A permit-based legal cull, of the proportional threshold type recommended by Engen et al. (1997), could provide a means of control by providing a mechanism for legal wolf hunts. By its precautionary nature, it would allow Norway to fulfil its conservation objectives and support a more robust wolf population; potentially also reducing reliance upon the ‘wolf zone’ approach to conservation, which can lead to social conflict. Given that many Norwegians are in favour of a continued wolf presence in Norway, and that the Swedish wolf population is currently indirectly supporting Norway's wolf population through cross-border movements, there is a case for increased cooperation between the two governments. This might take the form of a joint wolf management agreement, in which Sweden was recognised as the partner maintaining the majority of the wolf population and acting as a source for Norway's population, while Norway took the role of ensuring immigration from Finland or Russia to safeguard the genetic viability of the joint population. The economics of management of joint stocks have been explored for other species (e.g. Skonkoft 2005), and this body of theory could form the basis for an equitable agreement.
Our study is a useful contribution to the wolf management literature, partly because we have been explicit about testing the implications of the Norwegian government's stated management objectives.

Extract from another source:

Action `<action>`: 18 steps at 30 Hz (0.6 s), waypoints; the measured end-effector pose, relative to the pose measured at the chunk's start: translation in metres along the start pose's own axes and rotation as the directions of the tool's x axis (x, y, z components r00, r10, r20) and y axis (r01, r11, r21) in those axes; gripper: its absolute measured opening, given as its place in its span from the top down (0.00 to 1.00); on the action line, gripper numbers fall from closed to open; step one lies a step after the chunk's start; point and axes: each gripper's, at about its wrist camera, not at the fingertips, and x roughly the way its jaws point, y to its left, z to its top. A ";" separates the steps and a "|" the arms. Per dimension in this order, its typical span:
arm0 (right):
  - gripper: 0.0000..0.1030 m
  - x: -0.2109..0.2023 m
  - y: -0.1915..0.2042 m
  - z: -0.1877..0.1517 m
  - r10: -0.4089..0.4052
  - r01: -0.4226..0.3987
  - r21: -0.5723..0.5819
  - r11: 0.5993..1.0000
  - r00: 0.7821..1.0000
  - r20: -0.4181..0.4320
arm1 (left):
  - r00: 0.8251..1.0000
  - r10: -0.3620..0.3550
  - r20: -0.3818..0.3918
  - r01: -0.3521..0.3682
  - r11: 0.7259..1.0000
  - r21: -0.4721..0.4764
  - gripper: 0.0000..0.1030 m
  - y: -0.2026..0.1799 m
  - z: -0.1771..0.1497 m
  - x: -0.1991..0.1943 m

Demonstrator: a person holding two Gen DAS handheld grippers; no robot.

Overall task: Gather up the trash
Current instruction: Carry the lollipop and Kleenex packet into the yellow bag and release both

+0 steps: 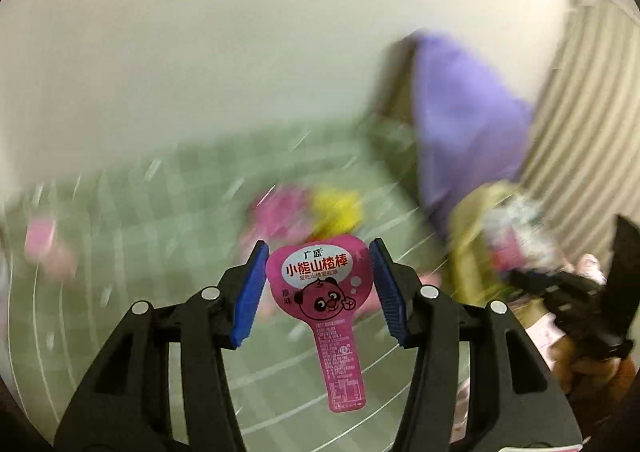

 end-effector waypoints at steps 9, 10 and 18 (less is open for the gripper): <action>0.90 -0.092 -0.075 0.032 -0.257 0.245 0.096 0.965 0.954 0.152 | 0.918 -0.392 0.052 0.384 0.915 0.126 0.52 -0.127 0.084 0.023; 0.90 -0.099 -0.084 0.031 -0.282 0.266 0.116 0.957 0.947 0.153 | 0.903 -0.428 0.035 0.421 0.898 0.127 0.52 -0.140 0.086 0.031; 0.90 -0.134 -0.145 0.003 -0.388 0.352 0.269 0.896 0.917 0.092 | 0.802 -0.585 -0.124 0.598 0.791 0.133 0.52 -0.232 0.066 0.110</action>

We have shown which parameters impact most strongly on the government's ability to fulfil these objectives, and which are most in need of improved monitoring in order to reduce uncertainty about outcomes. We have also been able to demonstrate the relative effectiveness of current and potential management interventions. It is important that governments state their objectives and management strategies in the transparent way that the Norwegian government has done, as this enables evaluations of this sort to be carried out.
we thank NERC and the Research Council of Norway (YFF to Atle Mysterud) for financial support of this study, and all experts and other consultants for their help and advice, including particularly Leif Egil Loe, Jos Milner, Torstein Storaas, Thomas Stromseth and Barbara Zimmerman.